Demolitions and land seizures across the northern West Bank, evictions in East Jerusalem, and the destruction of parts of refugee camps have exacerbated territorial fragmentation, he said.
Meanwhile settlement expansions have been “rapid and relentless.” Israeli authorities have issued tenders for more than 4,700 housing units in Area C — which covers more than 60 percent of the West Bank — including thousands of units in the sensitive E1 zone east of Jerusalem, a move Alakhbarov warned could sever the geographic connection between the northern and southern West Bank.

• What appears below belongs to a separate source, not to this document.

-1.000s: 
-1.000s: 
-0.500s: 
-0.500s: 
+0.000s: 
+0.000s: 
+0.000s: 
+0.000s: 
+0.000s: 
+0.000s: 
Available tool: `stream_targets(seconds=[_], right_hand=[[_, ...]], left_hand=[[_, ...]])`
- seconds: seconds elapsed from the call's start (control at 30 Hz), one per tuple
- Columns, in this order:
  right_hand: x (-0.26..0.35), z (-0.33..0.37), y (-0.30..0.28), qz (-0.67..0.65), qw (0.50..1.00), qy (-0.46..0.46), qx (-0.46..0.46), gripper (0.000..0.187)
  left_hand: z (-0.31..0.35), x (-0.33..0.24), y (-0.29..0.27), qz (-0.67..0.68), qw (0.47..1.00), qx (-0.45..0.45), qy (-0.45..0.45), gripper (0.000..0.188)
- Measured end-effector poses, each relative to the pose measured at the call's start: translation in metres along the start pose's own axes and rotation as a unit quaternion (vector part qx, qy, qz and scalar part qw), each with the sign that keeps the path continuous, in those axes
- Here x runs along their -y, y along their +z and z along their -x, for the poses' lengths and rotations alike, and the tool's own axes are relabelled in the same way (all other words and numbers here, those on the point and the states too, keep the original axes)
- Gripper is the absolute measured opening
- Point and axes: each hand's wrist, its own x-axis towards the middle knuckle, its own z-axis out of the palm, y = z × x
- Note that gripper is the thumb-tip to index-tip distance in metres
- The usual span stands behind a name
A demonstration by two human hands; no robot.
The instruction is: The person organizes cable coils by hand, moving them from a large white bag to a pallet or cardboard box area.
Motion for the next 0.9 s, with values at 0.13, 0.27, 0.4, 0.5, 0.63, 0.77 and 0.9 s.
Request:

He also condemned what he described as the escalating Israeli campaign against UNRWA, the UN’s agency for Palestinian refugees, including legislation to seize its compounds and cut utilities, raids on its health facilities, and the demolition of its headquarters in East Jerusalem.
“These acts are flagrant violations of international law,” Alakhbarov said. He urged Israeli authorities to comply with an International Court of Justice advisory opinion requiring them to facilitate, not obstruct, UNRWA operations.
Meanwhile, Israel continues to withhold Palestinian clearance revenues, which are taxes collected by Israel on behalf of the Palestinian Authority on goods imported into Gaza and the West Bank. The amount withheld now totals nearly $2.5 billion, Alakhbarov said, and Israel’s refusal to hand it over is pushing the authority deeper into fiscal crisis, forcing cuts to public services and reduced salary payments to workers.
Unless these Israeli policies are urgently addressed, he warned, the cumulative effects might not only undermine prospects for a two-state solution but also jeopardize progress toward implementation the next phase of the Gaza ceasefire agreement.